In the seventies of the twentieth century the official recognition of the therapeutic power of photography took place thanks to the article by Judy Weiser (1975) on “Photo-Therapy”, or on the use of photography within the psychotherapeutic process as a means to explore oneself and bring out non-verbal contents, especially with those patients who had difficulty in bringing out their emotional part closely connected to past experiences of which they were unaware, thus opening up the possibility of using it also with people suffering from rare diseases.

Advertising message Photography, like painting and any other art form, can become a very powerful tool to bring out an “invisible” experience. Photography becomes therapeutic when it takes on the delicate role of facilitating and promoting the recognition of emotional states and their communication.

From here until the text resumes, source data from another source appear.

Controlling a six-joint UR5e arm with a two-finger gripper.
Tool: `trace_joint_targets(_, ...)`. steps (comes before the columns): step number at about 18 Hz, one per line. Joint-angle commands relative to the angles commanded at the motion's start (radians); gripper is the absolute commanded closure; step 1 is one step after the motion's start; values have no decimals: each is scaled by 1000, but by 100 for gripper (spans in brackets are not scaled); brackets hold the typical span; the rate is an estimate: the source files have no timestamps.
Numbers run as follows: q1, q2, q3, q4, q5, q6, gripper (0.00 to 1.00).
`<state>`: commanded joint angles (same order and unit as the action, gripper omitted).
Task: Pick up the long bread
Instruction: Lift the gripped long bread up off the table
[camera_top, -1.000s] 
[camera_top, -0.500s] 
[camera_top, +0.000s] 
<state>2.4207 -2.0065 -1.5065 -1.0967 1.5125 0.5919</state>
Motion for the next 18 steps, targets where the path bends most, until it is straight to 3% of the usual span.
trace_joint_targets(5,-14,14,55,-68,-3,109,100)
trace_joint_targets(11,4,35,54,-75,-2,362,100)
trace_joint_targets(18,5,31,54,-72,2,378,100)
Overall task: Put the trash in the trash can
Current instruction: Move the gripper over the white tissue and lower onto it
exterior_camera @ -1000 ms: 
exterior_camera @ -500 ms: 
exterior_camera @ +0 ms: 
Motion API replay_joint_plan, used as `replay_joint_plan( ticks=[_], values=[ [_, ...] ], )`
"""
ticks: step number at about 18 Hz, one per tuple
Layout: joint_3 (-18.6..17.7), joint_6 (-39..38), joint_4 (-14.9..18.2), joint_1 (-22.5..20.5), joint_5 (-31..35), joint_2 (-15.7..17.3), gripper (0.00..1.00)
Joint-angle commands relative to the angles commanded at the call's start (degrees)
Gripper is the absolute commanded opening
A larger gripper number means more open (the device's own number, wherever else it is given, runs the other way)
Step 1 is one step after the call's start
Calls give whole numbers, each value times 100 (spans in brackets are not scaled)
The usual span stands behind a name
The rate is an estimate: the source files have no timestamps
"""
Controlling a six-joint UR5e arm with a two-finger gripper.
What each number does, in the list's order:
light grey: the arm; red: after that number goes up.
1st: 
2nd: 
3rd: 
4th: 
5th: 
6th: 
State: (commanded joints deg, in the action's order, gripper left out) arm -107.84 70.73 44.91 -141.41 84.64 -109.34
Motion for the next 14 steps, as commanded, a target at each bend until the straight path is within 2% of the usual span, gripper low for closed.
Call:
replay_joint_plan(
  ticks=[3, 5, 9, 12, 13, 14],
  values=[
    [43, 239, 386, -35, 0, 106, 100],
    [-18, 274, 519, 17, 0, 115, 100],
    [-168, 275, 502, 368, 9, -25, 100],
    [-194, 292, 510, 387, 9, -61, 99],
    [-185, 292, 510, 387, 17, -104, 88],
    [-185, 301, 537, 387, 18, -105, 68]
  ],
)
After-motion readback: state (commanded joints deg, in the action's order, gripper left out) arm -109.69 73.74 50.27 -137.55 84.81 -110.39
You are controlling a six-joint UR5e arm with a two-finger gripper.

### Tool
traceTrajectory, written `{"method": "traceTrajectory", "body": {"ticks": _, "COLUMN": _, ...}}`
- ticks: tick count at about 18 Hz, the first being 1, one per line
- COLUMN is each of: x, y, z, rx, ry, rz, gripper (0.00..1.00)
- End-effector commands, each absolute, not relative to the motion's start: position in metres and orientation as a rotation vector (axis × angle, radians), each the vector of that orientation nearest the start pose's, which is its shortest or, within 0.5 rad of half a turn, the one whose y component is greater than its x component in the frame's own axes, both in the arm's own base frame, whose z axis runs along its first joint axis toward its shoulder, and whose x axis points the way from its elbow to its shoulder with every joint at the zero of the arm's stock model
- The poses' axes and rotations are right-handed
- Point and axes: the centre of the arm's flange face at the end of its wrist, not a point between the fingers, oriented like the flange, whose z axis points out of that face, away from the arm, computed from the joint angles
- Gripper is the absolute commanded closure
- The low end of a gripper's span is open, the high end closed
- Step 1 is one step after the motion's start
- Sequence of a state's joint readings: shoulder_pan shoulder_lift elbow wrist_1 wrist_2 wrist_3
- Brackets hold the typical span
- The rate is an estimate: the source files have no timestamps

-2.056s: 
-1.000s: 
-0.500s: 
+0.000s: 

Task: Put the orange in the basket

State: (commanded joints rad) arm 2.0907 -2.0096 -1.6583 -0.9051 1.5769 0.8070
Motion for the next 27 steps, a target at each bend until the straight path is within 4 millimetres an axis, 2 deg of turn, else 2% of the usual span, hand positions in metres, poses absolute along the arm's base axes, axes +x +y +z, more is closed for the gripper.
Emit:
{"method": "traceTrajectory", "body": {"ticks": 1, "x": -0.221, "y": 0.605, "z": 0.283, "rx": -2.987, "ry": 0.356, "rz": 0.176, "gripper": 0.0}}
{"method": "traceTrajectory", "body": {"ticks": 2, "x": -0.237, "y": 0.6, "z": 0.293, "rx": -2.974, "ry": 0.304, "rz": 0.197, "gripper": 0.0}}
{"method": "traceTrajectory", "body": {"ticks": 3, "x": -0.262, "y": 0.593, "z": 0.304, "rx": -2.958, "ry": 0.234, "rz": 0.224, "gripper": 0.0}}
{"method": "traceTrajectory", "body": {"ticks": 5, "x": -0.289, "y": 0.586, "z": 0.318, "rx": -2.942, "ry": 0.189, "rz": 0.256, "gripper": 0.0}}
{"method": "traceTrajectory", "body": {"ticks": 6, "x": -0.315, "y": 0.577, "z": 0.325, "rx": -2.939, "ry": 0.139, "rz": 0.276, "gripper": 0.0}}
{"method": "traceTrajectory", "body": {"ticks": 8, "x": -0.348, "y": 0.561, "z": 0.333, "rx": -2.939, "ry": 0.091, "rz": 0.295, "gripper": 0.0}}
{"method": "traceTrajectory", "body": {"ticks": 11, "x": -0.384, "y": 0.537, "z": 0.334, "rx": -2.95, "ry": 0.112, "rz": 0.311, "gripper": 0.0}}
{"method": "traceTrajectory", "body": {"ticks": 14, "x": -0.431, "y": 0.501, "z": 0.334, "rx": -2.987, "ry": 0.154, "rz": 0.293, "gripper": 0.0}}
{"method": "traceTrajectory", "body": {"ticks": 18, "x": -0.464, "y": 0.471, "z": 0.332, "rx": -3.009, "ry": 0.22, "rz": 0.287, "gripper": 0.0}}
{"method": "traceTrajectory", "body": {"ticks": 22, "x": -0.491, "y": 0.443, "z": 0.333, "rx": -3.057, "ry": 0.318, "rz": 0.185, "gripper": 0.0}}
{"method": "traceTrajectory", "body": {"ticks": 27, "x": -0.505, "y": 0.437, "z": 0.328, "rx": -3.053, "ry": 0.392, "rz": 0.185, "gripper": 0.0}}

Edith Kramer, painter and pioneer of art therapy, argued that the work of art was like a “container of emotions” and considered the very act of creating as therapeutic in itself. Photography captures emotions through the lens and the act of photographing can therefore become a therapeutic form. The power of photography in the therapeutic field is not due so much to its artistic validity that it turns out to be irrelevant, but it is given by its effectiveness in recalling the patient’s personal symbolic, in helping him to re-emerge emotions and experiences (Weiser, 2010).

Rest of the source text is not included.